§ Required work
From the first line to the last, copy the listing exactly and omit the pictures.

§ Records provided

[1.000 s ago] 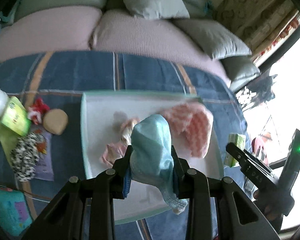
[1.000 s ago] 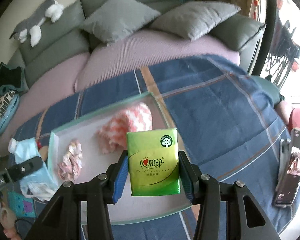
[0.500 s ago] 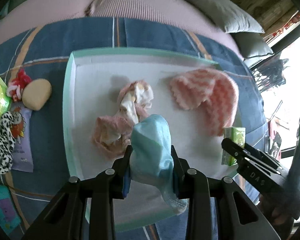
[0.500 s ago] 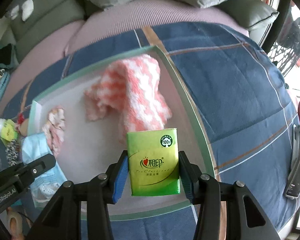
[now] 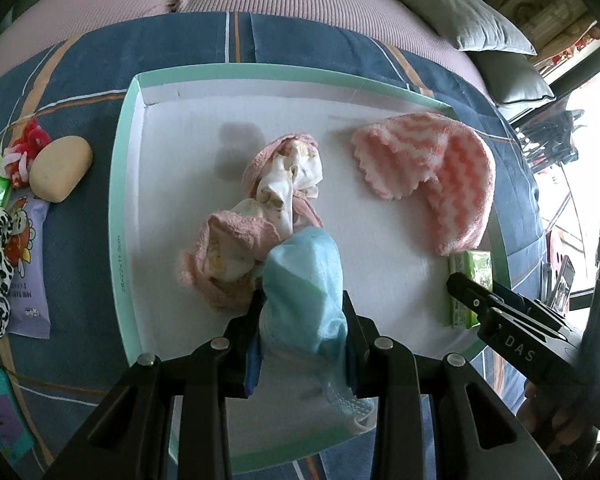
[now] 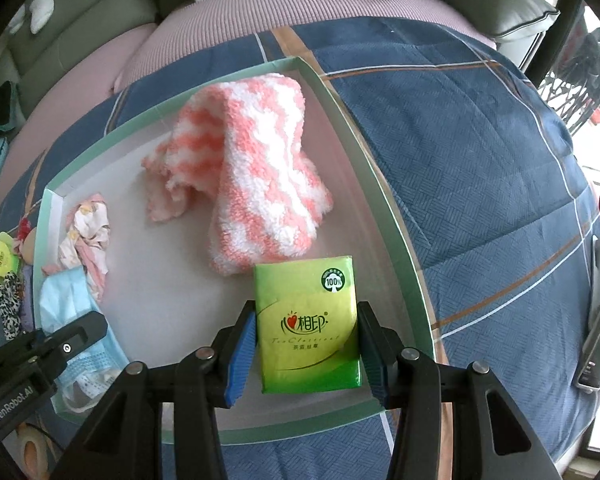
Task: Organize soft objects
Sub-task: 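Open the left gripper to drop the mask while the right gripper releases the tissue pack, then move both grippers back toward the remaining items beside the tray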
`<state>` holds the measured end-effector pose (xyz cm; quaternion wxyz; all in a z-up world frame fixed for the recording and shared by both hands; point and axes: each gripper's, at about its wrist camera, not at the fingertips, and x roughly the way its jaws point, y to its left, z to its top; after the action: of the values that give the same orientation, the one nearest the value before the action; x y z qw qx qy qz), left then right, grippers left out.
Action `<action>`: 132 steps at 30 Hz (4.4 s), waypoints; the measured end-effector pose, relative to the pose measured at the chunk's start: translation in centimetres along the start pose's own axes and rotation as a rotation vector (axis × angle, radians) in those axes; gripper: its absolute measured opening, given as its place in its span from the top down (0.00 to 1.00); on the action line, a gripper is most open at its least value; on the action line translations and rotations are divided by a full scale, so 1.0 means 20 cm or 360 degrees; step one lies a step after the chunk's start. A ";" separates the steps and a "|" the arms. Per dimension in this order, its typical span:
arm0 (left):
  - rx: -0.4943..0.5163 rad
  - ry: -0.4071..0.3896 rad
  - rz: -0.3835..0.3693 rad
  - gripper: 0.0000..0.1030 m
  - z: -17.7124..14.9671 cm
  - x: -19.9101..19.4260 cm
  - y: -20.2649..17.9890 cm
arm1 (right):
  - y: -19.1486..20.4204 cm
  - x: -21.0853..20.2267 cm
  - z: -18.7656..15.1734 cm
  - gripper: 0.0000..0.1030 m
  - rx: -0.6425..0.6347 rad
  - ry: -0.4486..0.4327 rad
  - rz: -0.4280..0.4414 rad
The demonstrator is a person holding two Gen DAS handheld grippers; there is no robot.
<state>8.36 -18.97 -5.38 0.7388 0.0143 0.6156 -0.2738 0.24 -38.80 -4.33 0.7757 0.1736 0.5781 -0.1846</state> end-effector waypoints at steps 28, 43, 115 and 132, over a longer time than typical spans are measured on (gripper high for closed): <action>0.0030 -0.0181 0.0090 0.35 0.02 -0.19 0.00 | 0.04 -0.08 0.07 0.39 -0.0003 -0.0090 -0.0019; -0.0010 -0.0410 0.0304 0.04 0.05 -0.24 0.05 | 0.00 -0.16 0.09 0.00 0.0054 -0.0275 0.0038; -0.0741 -0.0682 0.0657 0.04 -0.22 -0.95 1.13 | 1.14 -0.25 -0.12 0.00 -0.0782 -0.0425 0.0496; -0.0550 -0.0514 0.0506 0.04 -0.12 -0.85 1.39 | 1.38 -0.19 -0.15 0.00 -0.0856 -0.0312 0.0618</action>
<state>16.29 12.12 0.88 0.8524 -0.0595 0.5175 -0.0443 10.19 -13.01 0.00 0.8662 0.0511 0.4849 0.1095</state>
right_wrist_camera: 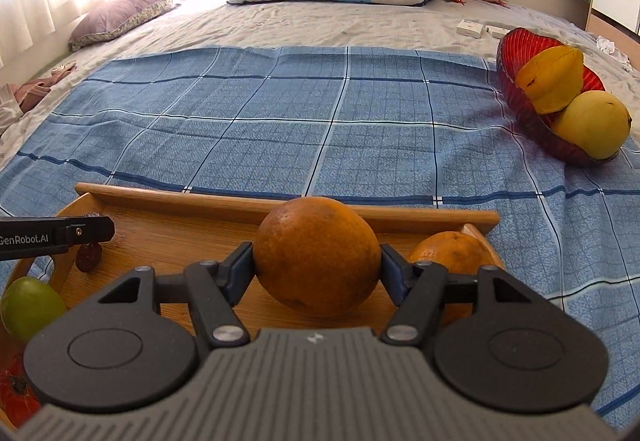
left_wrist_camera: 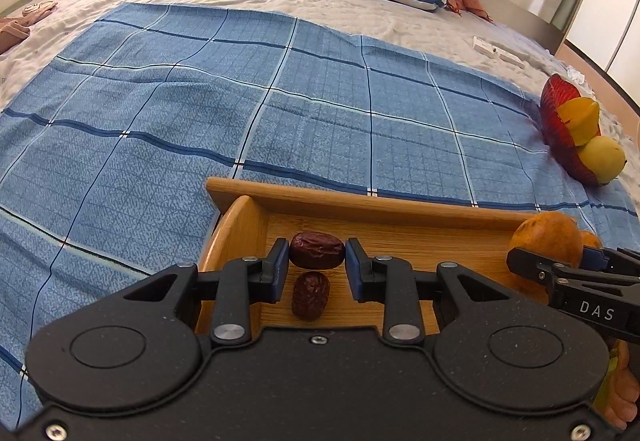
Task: Organize fruits
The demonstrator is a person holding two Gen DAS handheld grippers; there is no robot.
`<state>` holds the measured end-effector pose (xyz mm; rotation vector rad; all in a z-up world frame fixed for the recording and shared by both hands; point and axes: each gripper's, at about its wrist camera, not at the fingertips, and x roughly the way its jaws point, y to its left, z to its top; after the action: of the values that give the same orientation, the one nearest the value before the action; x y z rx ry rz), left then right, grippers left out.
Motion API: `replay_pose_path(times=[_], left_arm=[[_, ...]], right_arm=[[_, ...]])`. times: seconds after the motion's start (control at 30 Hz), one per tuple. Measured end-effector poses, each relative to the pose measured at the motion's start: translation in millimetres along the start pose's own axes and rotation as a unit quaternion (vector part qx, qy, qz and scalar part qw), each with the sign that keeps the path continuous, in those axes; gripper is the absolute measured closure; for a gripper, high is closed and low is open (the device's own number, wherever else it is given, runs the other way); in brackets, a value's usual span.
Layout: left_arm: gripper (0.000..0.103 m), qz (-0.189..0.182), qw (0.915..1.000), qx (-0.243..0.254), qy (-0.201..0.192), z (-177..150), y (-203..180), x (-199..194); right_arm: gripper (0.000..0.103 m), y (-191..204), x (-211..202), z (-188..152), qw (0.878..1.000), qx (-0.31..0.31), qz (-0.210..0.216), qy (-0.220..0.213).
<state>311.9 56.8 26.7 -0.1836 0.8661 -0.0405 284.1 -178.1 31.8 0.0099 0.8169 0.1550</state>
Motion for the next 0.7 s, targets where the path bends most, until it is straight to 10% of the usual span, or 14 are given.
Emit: replay_pose_path(times=[0.7], left_arm=[[0.074, 0.019, 0.9998, 0.008, 0.002, -0.3, -0.8, 10.4]], right_arm=[[0.034, 2.1, 1.0, 0.7, 1.0, -0.004, -0.003, -0.001]])
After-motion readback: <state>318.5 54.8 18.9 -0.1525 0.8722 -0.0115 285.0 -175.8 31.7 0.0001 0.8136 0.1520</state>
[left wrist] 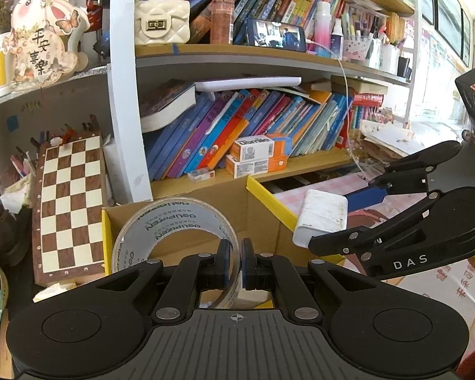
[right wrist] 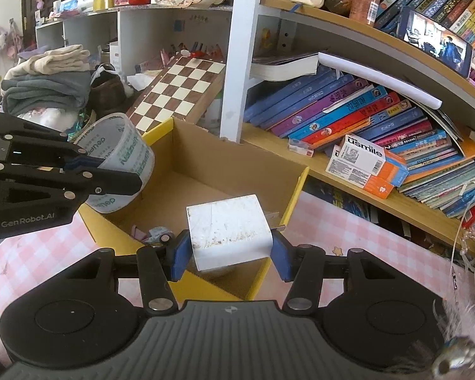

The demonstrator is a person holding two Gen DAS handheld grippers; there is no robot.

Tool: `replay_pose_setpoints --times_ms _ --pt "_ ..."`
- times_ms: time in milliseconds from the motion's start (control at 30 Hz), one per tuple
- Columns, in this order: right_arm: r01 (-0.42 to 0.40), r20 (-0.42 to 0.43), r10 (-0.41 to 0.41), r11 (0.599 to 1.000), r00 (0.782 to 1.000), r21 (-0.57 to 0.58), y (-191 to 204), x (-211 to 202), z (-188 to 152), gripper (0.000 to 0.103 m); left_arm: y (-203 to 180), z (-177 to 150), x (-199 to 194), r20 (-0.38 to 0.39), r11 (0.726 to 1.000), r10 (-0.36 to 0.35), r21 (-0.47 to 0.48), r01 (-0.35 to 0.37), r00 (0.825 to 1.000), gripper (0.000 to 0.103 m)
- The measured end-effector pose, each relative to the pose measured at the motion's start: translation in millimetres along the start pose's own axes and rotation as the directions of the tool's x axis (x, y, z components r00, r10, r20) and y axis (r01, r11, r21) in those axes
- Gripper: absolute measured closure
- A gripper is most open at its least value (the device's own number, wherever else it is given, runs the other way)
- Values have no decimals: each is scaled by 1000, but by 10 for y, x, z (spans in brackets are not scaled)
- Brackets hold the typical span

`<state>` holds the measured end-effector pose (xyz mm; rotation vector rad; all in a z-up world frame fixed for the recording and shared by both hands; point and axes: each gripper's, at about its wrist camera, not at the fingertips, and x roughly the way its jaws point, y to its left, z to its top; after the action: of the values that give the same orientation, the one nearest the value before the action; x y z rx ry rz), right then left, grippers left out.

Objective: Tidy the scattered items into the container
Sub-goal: 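Carry the tape roll over the yellow box with the left tool while the right tool carries the charger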

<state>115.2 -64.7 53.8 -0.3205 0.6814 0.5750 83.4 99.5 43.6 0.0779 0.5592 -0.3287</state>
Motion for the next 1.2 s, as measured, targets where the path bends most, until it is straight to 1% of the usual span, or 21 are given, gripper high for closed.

§ Result below
[1.000 s ago] 
[1.000 s ago] 
[0.500 s ago] 
[0.500 s ago] 
[now] 
[now] 
Task: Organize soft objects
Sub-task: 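Open the left gripper to drop the mask while the right gripper releases the tissue pack, then move both grippers back toward the remaining items beside the tray
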`<state>` holds the measured end-effector pose (xyz cm; quaternion wxyz; all in a z-up world frame fixed for the recording and shared by both hands; point and axes: each gripper's, at about its wrist camera, not at the fingertips, and x roughly the way its jaws point, y to its left, z to its top; after the action: of the values that give the same orientation, the one nearest the value before the action; x y z qw qx qy qz), left then right, grippers left out.
Action `<action>`: 132 steps at 30 Hz (4.4 s), waypoints; the measured end-effector pose, relative to the pose measured at the chunk's start: translation in centimetres along the start pose's own axes and rotation as a rotation vector (axis × angle, radians) in those axes; gripper: its absolute measured opening, given as its place in its span from the top down (0.00 to 1.00); on the action line, a gripper is most open at its least value; on the action line translations and rotations are divided by a full scale, so 1.0 means 20 cm or 360 degrees; step one lies a step after the chunk's start. A ";" separates the steps and a "|" the arms. Per dimension in this order, its typical span:
arm0 (left):
  - rx: -0.4943..0.5163 rad
  - ry: -0.4071..0.3896 rad
  - rz: -0.3835..0.3693 rad
  - gripper: 0.0000..0.1030 m
  - z: -17.7124..14.9671 cm
  - x: -19.9101..19.4260 cm
  - y: -20.2649..17.9890 cm
arm1 (right):
  - y: -19.1486..20.4204 cm
  - x: -21.0853..20.2267 cm
  - z: -18.7656..15.1734 cm
  - gripper: 0.0000..0.1030 m
  - rx: -0.6425..0.6347 rad
  - ry: -0.4486..0.4327 rad
  - rz: -0.4280..0.4414 rad
The demonstrator is a person holding two Gen DAS handheld grippers; there is no robot.
<state>8.36 -18.97 -5.38 0.7388 0.0143 0.6156 -0.2738 0.24 -38.80 -4.33 0.7757 0.1736 0.5781 -0.1846</state> end-effector waypoints at steps 28, 43, 115 and 132, over a longer time than typical spans are measured on (gripper high for closed): <action>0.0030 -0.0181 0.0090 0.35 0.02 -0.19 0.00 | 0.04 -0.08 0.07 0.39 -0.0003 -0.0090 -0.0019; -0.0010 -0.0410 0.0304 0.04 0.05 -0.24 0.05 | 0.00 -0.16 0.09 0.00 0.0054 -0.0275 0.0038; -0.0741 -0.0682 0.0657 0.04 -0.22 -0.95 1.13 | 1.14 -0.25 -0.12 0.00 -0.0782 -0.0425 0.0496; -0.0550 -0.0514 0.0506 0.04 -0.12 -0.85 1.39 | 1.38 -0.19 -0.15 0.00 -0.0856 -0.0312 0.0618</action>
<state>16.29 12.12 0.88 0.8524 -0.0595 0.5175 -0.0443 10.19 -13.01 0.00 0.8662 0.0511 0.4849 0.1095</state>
right_wrist_camera: 
left_wrist_camera: 
Task: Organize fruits
The demonstrator is a person holding two Gen DAS handheld grippers; there is no robot.
`<state>` holds the measured end-effector pose (xyz mm; rotation vector rad; all in a z-up world frame fixed for the recording and shared by both hands; point and axes: each gripper's, at about its wrist camera, not at the fingertips, and x roughly the way its jaws point, y to its left, z to its top; after the action: of the values that give the same orientation, the one nearest the value before the action; x y z rx ry rz), left then right, grippers left out.
Motion API: `replay_pose_path(times=[_], left_arm=[[_, ...]], right_arm=[[_, ...]])`. times: seconds after the motion's start (control at 30 Hz), one per tuple. Measured end-effector poses, each relative to the pose measured at the motion's start: translation in millimetres along the start pose's own axes and rotation as a unit quaternion (vector part qx, qy, qz and scalar part qw), each with the sign that keeps the path continuous, in those axes; gripper is the absolute measured closure; for a gripper, high is closed and low is open (the device's own number, wherever else it is given, runs the other way); in brackets, a value's usual span.
Layout: left_arm: gripper (0.000..0.103 m), qz (-0.189..0.182), qw (0.915..1.000), qx (-0.243..0.254), qy (-0.201..0.192), z (-177..150), y (-203..180), x (-199..194); right_arm: gripper (0.000..0.103 m), y (-191..204), x (-211..202), z (-188..152), qw (0.878..1.000), qx (-0.31..0.31), qz (-0.210..0.216), qy (-0.220..0.213).
<state>311.9 56.8 26.7 -0.1836 0.8661 -0.0405 284.1 -178.1 31.8 0.0099 0.8169 0.1550</state>
Motion for the next 0.7 s, targets where the path bends most, until it is straight to 10% of the usual span, or 14 are given.
Emit: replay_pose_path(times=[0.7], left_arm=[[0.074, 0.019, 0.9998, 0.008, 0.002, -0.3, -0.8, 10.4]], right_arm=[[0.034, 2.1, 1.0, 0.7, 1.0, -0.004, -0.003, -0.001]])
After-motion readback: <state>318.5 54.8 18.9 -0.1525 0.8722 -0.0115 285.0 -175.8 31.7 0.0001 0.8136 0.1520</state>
[left wrist] 
[right wrist] 

The demonstrator is a person holding two Gen DAS handheld grippers; there is no robot.

Tool: `replay_pose_setpoints --times_ms _ --pt "_ ..."`
- times_ms: time in milliseconds from the motion's start (control at 30 Hz), one per tuple
- Columns, in this order: right_arm: r01 (-0.42 to 0.40), r20 (-0.42 to 0.43), r10 (-0.41 to 0.41), r11 (0.599 to 1.000), r00 (0.782 to 1.000), r21 (-0.57 to 0.58), y (-191 to 204), x (-211 to 202), z (-188 to 152), gripper (0.000 to 0.103 m); left_arm: y (-203 to 180), z (-177 to 150), x (-199 to 194), r20 (-0.38 to 0.39), r11 (0.726 to 1.000), r10 (-0.36 to 0.35), r21 (-0.47 to 0.48), r01 (-0.35 to 0.37), r00 (0.825 to 1.000), gripper (0.000 to 0.103 m)
- The measured end-effector pose, each relative to the pose measured at the motion's start: translation in millimetres along the start pose's own axes and rotation as the directions of the tool's x axis (x, y, z components r00, r10, r20) and y axis (r01, r11, r21) in those axes
- Gripper: absolute measured closure
- A gripper is most open at its least value (the device's own number, wherever else it is given, runs the other way)
- Values have no decimals: each is scaled by 1000, but by 10 for y, x, z (spans in brackets are not scaled)
- Brackets hold the typical span

`<state>` holds the measured end-effector pose (xyz mm; rotation vector rad; all in a z-up world frame fixed for the recording and shared by both hands; point and axes: each gripper's, at about its wrist camera, not at the fingertips, and x roughly the way its jaws point, y to its left, z to its top; after the action: of the values that give the same orientation, the one nearest the value before the action; x y z rx ry rz), right then left, grippers left out.

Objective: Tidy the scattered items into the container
Sub-goal: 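Carry the tape roll over the yellow box with the left tool while the right tool carries the charger
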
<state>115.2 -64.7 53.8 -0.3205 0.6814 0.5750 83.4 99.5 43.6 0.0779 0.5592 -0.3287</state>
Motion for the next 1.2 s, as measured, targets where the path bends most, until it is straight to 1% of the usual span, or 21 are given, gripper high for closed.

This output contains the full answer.